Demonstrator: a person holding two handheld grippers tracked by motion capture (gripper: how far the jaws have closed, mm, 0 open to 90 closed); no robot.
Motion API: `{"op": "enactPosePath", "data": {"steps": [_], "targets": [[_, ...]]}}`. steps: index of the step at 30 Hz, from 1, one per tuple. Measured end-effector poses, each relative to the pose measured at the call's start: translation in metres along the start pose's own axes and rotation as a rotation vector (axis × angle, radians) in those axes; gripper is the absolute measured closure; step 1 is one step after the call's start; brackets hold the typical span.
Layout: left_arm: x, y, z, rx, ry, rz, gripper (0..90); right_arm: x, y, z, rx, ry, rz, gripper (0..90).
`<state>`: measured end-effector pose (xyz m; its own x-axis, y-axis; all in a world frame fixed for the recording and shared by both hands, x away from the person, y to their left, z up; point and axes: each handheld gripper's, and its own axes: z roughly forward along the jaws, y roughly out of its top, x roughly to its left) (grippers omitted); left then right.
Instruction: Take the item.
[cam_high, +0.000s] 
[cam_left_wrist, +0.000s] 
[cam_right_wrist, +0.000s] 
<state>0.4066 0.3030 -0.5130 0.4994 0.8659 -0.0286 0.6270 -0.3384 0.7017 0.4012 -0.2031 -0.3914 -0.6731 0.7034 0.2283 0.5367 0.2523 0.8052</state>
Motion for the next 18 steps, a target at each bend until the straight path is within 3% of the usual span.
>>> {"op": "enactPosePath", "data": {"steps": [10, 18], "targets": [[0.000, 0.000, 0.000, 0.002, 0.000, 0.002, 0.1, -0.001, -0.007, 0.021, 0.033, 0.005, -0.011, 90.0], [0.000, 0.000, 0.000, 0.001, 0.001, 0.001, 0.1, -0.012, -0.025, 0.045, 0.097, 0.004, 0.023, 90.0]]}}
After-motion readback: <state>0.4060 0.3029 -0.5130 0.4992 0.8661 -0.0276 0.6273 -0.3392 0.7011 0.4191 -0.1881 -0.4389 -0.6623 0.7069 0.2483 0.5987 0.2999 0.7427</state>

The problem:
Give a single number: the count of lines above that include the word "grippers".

Result of the task:
2